Anna De Vaul, a teacher from the United States, coaches a young Chinese student at Wenzhou-Kean University. (Photo by Wei Xiaohao/China Daily)
After years spent studying the higher-education market, overseas universities with joint ventures in China are now attracting a better class of student.
Schools such as New York University Shanghai have worked to build their reputations by promising good knowledge resources and management as well as international exposure and better job opportunities for graduates.
And according to Yang Guohua, a senior executive with the Sino-Foreign Cooperative Universities Union, that work is paying off. He said more high-quality young people are now flocking to such colleges, not least because of their mature recruitment policies.
"Apart from accepting students based on their performance in the gaokao, China's national college entrance examination, these universities have developed diverse ways to find students who can better meet their expectations," Yang said.

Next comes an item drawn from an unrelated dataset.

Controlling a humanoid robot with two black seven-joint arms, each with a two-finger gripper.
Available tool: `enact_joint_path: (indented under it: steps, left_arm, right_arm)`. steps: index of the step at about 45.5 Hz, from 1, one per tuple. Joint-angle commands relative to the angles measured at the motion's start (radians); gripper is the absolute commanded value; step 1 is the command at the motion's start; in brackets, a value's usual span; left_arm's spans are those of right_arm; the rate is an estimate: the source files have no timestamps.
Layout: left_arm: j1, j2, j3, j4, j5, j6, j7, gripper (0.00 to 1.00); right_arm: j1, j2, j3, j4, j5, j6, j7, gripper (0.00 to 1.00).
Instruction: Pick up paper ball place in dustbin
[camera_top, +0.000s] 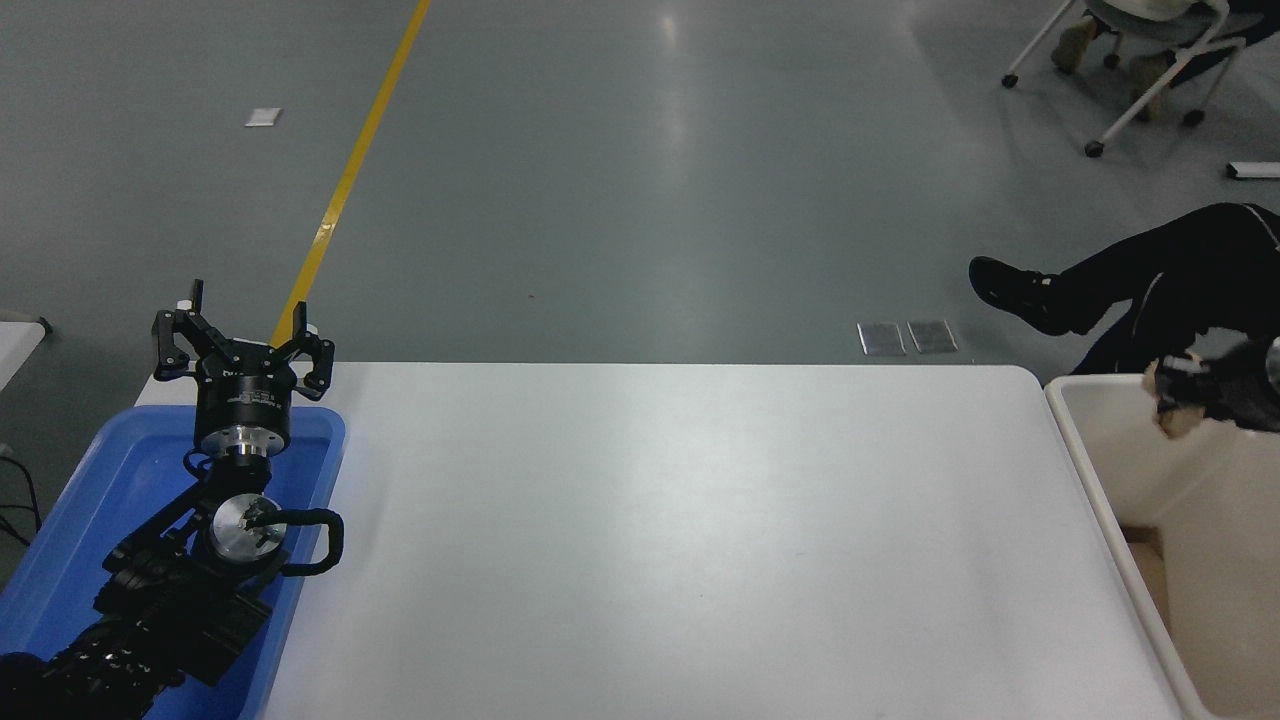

NYU Shanghai, for example, a joint venture launched in 2013 by NYU and Shanghai's East China Normal University, has a preselection process in which promising students are interviewed before the all-important exam.
The goal "is to enroll the most excellent Chinese students, those who would qualify to study at top universities such as Peking University", said Yu Lizhong, chancellor and chairman of the board at the college.
"Although a student's gaokao score does not really affect our decision about recruiting him or her, most of the students (accepted by the university) have achieved high scores, as we expected with their abilities," he added.
China has seven universities that are jointly operated by domestic and foreign institutions. The oldest, the University of Nottingham Ningbo China, was established in 2004 by Zhejiang Wanli University and Britain's University of Nottingham.
The Ministry of Education has also approved plans for two more. Both will be located in the southern province of Guangdong, with construction to start soon.
Statistics from the Sino-Foreign Cooperative Universities Union, which the joint ventures established in 2014 to advise the Chinese government on such collaboration, show the seven universities accepted more than 7,300 Chinese students in 2015.